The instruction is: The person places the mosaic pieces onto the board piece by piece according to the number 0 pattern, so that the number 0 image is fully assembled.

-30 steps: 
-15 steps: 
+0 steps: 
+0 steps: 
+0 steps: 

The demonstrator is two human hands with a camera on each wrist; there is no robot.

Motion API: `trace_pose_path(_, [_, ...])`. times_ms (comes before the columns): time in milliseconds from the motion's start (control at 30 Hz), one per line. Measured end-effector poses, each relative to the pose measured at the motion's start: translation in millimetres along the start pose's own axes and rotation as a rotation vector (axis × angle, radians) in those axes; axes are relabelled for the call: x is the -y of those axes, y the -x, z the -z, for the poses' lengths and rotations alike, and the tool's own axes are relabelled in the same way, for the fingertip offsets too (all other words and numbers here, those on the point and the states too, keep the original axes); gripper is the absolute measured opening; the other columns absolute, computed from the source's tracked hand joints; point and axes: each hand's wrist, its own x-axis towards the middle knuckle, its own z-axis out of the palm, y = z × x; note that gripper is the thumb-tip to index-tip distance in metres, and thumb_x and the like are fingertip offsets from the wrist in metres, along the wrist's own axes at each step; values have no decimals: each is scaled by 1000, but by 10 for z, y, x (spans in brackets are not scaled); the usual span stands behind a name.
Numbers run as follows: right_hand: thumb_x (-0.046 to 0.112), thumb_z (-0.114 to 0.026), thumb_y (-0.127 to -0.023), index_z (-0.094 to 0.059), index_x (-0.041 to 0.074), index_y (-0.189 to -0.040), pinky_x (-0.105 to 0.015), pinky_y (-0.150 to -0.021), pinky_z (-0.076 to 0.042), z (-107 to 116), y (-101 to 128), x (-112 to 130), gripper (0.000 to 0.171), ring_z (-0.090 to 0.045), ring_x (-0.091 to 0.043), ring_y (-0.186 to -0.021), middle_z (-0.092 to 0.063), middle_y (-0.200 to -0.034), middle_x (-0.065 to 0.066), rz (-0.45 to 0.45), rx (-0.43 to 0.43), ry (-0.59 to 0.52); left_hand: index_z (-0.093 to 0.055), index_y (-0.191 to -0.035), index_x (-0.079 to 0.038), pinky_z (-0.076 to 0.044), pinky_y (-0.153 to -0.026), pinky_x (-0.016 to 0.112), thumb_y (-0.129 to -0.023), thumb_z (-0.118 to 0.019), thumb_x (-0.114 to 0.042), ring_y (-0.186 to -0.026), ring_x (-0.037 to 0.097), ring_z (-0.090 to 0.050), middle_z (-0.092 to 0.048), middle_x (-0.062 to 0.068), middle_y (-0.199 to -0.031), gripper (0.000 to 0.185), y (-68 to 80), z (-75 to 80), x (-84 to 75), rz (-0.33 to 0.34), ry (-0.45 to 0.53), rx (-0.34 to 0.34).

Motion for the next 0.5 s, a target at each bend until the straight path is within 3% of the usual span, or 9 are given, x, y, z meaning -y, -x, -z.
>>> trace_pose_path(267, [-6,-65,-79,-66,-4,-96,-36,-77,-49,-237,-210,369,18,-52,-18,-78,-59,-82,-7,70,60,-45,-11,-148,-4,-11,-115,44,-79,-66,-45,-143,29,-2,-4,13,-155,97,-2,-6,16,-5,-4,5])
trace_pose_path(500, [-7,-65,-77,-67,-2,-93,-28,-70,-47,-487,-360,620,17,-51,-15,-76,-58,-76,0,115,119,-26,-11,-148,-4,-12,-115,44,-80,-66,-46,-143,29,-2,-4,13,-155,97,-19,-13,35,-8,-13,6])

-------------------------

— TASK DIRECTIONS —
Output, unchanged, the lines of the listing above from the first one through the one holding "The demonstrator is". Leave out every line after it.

— ANSWER BELOW —
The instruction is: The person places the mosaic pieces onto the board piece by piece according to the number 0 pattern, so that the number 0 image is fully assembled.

-30 steps: 
-15 steps: 
+0 steps: 
+0 steps: 
+0 steps: 

The demonstrator is two human hands with a camera on each wrist; there is no robot.

The given output is the complete response.